Oke, aku tidak bermaksud untuk sinis. Tapi entahlah, Je, belakangan aku mulai menyadarinya. Ada yang salah dengan hidupku. Mungkin hidupmu juga. Rasa-rasanya, semua berlalu begitu cepat. Dunia berputar terlalu kencang dan aku terlalu takut untuk tertinggal dalam putaran. Sekarang aku sudah hampir tidak mengenali diriku sendiri, Je, masihkah kamu?


Mungkin kamu kebingungan dengan isi surat ini. Begitu pula aku, andai kamu tahu. Apa yang sebenarnya ingin kusampaikan? Mungkin tidak ada. Mungkin aku hanya rindu bercerita padamu tentang semua hal, menggila dengan saling ejek dan tertawa tak kunjung berhenti sepanjang malam—semua kita lakukan tanpa sedikitpun pengaruh alkohol seperti yang orang-orang tuduhkan. Hei, aku merindukan semua itu. Kamu, makan malam terbaik di seluruh dunia (sebagaimana kita selalu menyebutnya), dan perhatian-perhatian kecil kepada hal-hal aneh disekeliling kita untuk kemudian ditertawakan bersama.

Ceritaku kali ini singkat saja. Dan kemungkinan tanpa bumbu tawa. Ya, Je, aku akan pergi. Aku bosan dengan rutinitas yang membantaiku habis-habisan demi nominal berdigit yang tak bisa kunikmati. Aku ingin... bebas. Seperti kita dulu, dulu sekali. Sebelum ada embel-embel di depan dan belakang nama kita. Sebelum mobil Jepang kita berganti dengan mobil baru buatan Eropa. Sebelum kita tak sempat merasakan nikmat matahari karena harus berangkat sebelum pagi dan pulang hampir pagi lagi.

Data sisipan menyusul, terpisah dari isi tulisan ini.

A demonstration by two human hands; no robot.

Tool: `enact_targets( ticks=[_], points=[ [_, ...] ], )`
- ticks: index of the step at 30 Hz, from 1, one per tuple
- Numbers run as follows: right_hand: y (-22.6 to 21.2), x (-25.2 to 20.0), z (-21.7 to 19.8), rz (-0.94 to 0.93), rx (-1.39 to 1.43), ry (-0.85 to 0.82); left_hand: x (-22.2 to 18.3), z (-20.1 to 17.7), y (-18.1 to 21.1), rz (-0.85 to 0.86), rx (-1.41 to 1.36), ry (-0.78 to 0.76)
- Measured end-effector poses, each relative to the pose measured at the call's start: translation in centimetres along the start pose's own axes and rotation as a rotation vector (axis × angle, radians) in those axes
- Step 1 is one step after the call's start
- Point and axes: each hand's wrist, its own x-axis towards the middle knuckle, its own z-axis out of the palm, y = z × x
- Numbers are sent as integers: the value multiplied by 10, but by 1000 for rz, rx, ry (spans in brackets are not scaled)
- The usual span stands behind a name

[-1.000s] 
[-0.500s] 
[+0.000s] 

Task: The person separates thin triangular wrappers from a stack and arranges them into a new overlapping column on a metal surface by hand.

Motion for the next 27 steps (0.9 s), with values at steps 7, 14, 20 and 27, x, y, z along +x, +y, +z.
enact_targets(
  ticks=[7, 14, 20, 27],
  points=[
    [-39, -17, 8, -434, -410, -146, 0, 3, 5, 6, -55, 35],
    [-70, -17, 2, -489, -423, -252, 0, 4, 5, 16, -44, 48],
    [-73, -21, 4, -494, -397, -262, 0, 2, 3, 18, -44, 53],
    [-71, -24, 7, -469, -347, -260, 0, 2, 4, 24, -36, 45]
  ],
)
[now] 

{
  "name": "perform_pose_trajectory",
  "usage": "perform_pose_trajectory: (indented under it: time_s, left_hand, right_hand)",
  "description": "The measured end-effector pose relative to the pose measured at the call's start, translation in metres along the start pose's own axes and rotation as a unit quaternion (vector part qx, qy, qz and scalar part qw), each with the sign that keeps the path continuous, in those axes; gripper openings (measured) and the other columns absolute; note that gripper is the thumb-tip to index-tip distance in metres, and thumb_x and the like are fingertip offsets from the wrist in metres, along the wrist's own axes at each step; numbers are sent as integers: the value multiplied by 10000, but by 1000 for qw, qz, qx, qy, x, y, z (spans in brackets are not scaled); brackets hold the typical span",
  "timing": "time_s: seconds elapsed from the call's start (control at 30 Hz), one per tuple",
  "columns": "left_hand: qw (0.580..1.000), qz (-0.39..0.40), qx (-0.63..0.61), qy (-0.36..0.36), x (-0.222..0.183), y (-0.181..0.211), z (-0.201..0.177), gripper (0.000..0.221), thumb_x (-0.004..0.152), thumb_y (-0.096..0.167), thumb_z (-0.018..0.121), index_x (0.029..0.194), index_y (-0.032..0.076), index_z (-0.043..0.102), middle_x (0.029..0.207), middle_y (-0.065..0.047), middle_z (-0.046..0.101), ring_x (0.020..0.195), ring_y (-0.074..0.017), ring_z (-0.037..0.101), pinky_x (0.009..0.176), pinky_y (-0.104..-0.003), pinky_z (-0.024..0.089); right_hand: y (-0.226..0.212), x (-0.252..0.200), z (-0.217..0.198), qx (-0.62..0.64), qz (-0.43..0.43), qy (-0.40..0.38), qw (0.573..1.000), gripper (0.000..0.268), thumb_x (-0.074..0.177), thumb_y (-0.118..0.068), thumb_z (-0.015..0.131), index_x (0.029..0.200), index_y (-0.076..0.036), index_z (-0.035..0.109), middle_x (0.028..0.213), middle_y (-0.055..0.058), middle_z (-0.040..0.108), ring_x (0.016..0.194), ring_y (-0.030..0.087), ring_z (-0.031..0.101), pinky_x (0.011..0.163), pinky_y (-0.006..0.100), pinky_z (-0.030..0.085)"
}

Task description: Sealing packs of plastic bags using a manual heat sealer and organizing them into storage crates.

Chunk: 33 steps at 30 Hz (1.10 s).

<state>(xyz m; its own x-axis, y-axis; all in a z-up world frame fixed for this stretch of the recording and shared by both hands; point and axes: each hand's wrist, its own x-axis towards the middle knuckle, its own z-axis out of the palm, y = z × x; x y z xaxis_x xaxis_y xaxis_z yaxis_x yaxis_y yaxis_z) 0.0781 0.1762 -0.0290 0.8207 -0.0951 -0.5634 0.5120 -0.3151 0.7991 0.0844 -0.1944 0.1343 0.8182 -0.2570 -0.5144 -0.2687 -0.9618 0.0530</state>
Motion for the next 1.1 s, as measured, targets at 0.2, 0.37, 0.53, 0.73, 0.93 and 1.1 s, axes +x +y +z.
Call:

Jangan menyusulku, kamu tidak perlu. Cinta kita tidak butuh dibuktikan dengan apapun selain perasaan di hati masing-masing yang aku tahu benar memang ada. Kamu pun tidak harus tahu di mana aku saat kamu sedang membaca surat ini, tetapi percayalah aku sedang berbahagia. Oleh karena itu kamu juga harus berbahagia, Je.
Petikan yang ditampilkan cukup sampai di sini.